The patient was referred to infectious disease and treated with 9 months of isoniazid and pyridoxine to reduce her risk of reactivation TB. The patient did not develop any more breast abscesses and remained asymptomatic.


IGM is a rare and benign inflammatory disease of the breast of unknown etiology [1]. The disease is accepted to be idiopathic after excluding all other causes of granulomatous disease [9]. IGM is a diagnostic dilemma. The clinical findings of IGM are non-specific and can initially mimic other conditions, specifically inflammatory breast cancer, infection and other causes of granulomatous disease. When the presentation suggests infectious mastitis, trials of different antibiotics are frequently used. When there is no response to antibiotics, other etiologies should be suspected. It therefore requires a high degree of suspicion early in the course of disease to make a proper diagnosis of IGM. Definitive diagnosis requires incisional biopsy and histological examination.

In patients who are PPD positive, tuberculous mastitis must be carefully excluded. Breast TB should be suspected when there is poor response to non-TB antibiotics. Chest radiographs are useful in ruling out pulmonary TB; however, there are documented cases of tuberculous mastitis occurring in the absence of lung disease [12]. Histological diagnosis is therefore necessary to distinguish IGM from tuberculous mastitis by demonstrating granulomatous inflammation without caseous necrosis.

Treatment of IGM is challenging as there is no consensus in the literature. Initial treatment approaches vary widely and may include surgical or nonsurgical methods. IGM is generally a self-limiting condition and in uncomplicated cases can be safely observed without treatment [9, 13]. Current practice indicates that in cases that require treatment, the initial approach should be non-operative and begin with a course of corticosteroids. In more persistent cases, immunosuppressives like methotrexate or azathioprine may be used. The addition of immunosuppressive agents allows for reduction in steroid dose. Surgical management should be considered as a last resort, especially in resilient or recurrent cases which have failed medical management or in cases that are complicated by abscess formation [14]. Surgery in cases of IGM can be challenging, requiring extensive resection to obtain disease-free margins, and even then, recurrence of IGM is high. Extensive scarring and fistula formation can occur, resulting in unsatisfactory cosmetic results [5]. Medical treatment with corticosteroids prior to surgery significantly decreases the inflammation, which allows for more conservative surgery and reduces the risk of recurrence [5, 15].

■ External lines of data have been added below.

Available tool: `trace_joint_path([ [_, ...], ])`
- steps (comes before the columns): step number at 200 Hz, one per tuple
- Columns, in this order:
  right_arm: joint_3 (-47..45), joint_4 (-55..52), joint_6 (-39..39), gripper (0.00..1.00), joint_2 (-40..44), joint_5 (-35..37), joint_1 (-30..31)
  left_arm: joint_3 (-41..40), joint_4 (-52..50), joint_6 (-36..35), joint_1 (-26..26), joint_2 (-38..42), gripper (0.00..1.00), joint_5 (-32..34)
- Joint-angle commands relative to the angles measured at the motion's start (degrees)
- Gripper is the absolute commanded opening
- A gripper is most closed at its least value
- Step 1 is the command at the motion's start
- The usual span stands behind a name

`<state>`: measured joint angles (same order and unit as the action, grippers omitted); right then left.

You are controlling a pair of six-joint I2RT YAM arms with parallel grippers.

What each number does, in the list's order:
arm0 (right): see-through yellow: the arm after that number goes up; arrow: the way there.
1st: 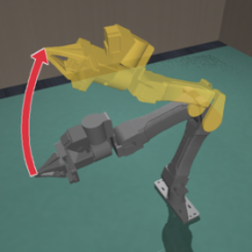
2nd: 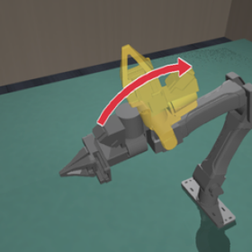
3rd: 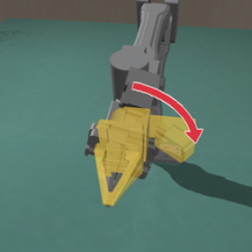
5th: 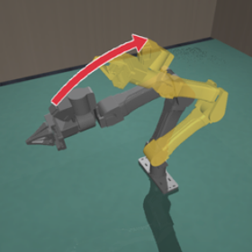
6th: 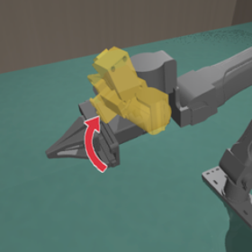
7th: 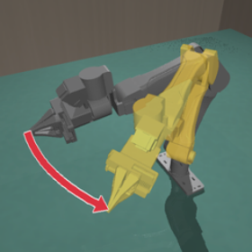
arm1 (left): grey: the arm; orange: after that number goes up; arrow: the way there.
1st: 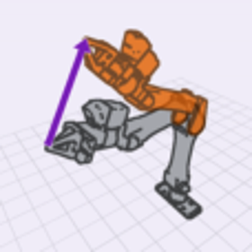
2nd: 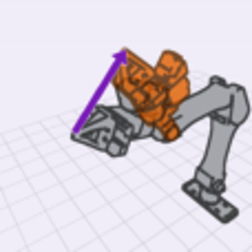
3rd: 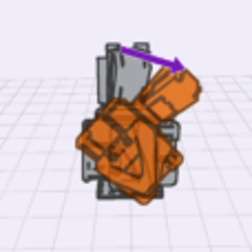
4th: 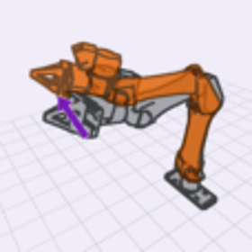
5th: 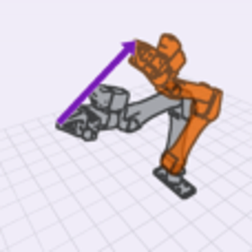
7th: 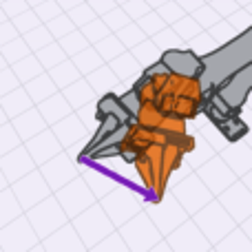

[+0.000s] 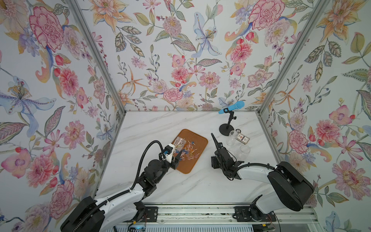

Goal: Pour the candies out of the jar
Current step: Place the lid at the center of the board.

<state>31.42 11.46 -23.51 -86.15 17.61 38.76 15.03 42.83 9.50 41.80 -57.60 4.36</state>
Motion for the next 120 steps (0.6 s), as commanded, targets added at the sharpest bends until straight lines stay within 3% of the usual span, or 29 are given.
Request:
trace_joint_path([
  [1,0.0,1.3,-1.7,0.77,0.2,1.5,-0.1,2.3,1.3,0.1,0.0,-0.6,0.00,0.0],
  [36,2.5,-1.9,-2.2,1.00,6.3,-1.9,-1.2,4.9,-1.6,-1.6,0.0,-1.4,0.00,1.5],
  [81,7.2,-4.1,-3.9,1.00,14.0,-10.0,-8.5,10.7,-10.7,-5.1,-0.3,-4.5,0.00,0.4],
  [120,9.1,-2.8,-6.7,1.00,16.0,-16.9,-15.3,13.8,-16.3,-6.9,-2.2,-7.7,0.00,-5.0],
])
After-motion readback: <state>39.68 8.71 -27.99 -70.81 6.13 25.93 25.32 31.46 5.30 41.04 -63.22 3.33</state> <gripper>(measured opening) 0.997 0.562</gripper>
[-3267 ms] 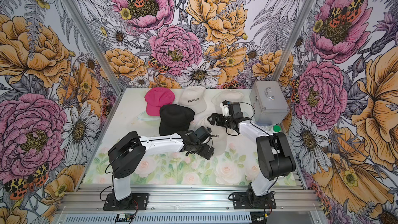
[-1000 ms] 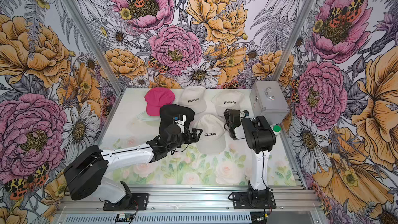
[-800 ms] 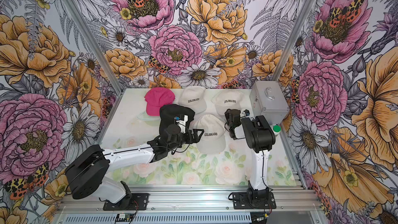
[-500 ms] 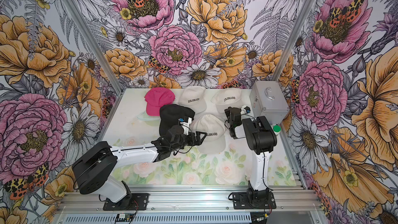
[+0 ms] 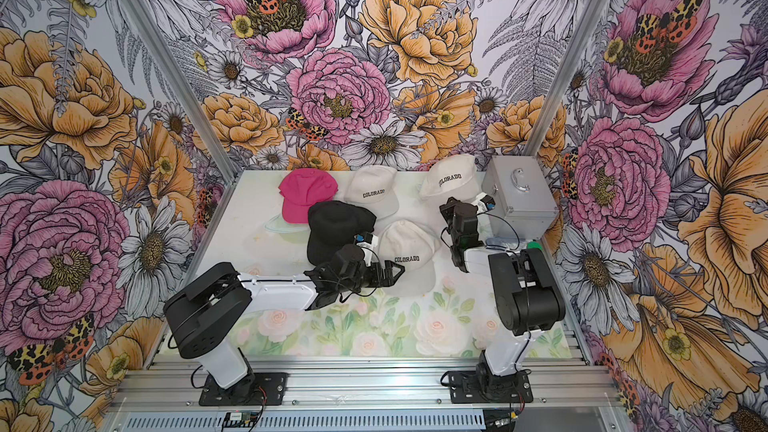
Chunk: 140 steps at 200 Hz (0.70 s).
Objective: Stack the baseball caps by color
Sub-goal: Move the baseball cap to the center of the board.
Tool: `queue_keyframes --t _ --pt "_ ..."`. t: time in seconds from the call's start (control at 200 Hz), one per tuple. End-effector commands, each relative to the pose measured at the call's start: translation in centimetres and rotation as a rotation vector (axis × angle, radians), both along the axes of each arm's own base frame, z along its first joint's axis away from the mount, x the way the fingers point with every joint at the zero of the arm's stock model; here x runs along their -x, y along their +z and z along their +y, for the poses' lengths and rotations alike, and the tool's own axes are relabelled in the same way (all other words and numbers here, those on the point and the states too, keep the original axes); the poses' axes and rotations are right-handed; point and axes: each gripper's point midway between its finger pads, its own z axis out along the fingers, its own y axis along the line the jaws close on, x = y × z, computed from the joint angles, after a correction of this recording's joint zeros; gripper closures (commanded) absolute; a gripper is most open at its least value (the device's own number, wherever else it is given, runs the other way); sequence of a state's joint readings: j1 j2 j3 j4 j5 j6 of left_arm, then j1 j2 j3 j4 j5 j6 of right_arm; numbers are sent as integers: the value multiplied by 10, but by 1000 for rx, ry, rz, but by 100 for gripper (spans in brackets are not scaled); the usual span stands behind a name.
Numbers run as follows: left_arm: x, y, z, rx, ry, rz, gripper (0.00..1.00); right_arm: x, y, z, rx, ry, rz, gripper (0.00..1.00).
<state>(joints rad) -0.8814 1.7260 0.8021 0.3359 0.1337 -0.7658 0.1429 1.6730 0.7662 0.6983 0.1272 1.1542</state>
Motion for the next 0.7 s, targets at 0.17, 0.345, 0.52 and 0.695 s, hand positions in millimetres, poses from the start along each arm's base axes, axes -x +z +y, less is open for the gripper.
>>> queue_keyframes --t 0.17,0.345,0.52,0.695 --pt "-6 -19 1 -36 52 95 1 47 72 3 116 73 -91 100" --pt "-10 -24 9 -55 89 111 1 82 108 5 173 125 -127 100" --pt "-9 -22 18 -113 125 104 1 110 116 5 216 161 -120 100" --pt "-8 -30 19 -127 140 133 1 125 124 8 245 200 -133 100"
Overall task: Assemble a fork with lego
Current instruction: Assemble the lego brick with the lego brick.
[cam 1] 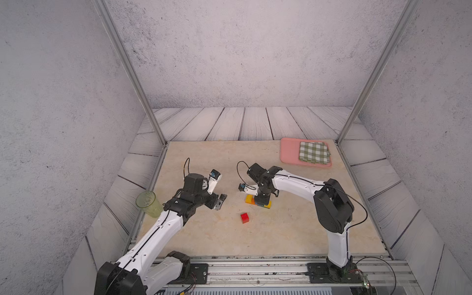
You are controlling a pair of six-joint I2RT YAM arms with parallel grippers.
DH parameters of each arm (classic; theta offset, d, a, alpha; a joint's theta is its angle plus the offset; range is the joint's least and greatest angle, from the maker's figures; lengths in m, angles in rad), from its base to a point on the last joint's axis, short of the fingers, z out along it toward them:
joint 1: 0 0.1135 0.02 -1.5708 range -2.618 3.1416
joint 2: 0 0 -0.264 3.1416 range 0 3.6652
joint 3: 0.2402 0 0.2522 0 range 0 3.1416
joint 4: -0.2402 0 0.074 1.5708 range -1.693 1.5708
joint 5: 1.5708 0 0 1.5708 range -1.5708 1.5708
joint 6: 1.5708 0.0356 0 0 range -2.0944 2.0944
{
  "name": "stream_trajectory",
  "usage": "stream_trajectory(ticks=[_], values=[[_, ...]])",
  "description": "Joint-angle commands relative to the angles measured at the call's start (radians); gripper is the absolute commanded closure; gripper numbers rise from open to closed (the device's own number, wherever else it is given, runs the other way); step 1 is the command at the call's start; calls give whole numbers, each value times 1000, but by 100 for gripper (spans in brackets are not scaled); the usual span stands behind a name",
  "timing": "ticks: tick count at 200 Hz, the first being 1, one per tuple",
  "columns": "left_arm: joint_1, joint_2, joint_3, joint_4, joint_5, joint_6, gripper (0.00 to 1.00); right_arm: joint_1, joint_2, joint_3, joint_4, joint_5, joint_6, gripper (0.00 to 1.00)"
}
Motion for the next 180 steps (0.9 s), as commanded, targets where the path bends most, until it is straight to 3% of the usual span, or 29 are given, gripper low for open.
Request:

Treating IGM patients with latent TB infection presents a unique set of challenges. As steroids increase the risk of reactivation TB, other treatment modalities should be employed. Little is previously documented about the effectiveness of pain management in patients with granulomatous mastitis. In patients with latent TB or others who cannot tolerate corticosteroid treatment, treatment should be primarily symptomatic with the aim of providing adequate pain relief. Adequate pain management may reduce the frequency of unnecessary antibiotic use and surgical palliation, and result in better long-term cosmetic outcomes.


The authors thank Dr. Shahida Ahmed of Department of Veterans Affairs, East Orange, NJ for preparation of pathology slides, and Dr. Basil Hubbi of Rutgers New Jersey Medical School, Newark, NJ for assistance with radiographic interpretation.

Competing Interests

We wish to confirm that there are no known conflicts of interest associated with this publication.

Grant Support

There has been no significant financial support for this work that could have influenced its outcome.

Author Contributions

LM reviewed the case notes and prepared the manuscript. GT edited and approved the final manuscript. This work was performed in Department of General Surgery, U.S. Department of Veterans Affairs, 385 Tremont Ave. (112), East Orange, NJ 07018, USA.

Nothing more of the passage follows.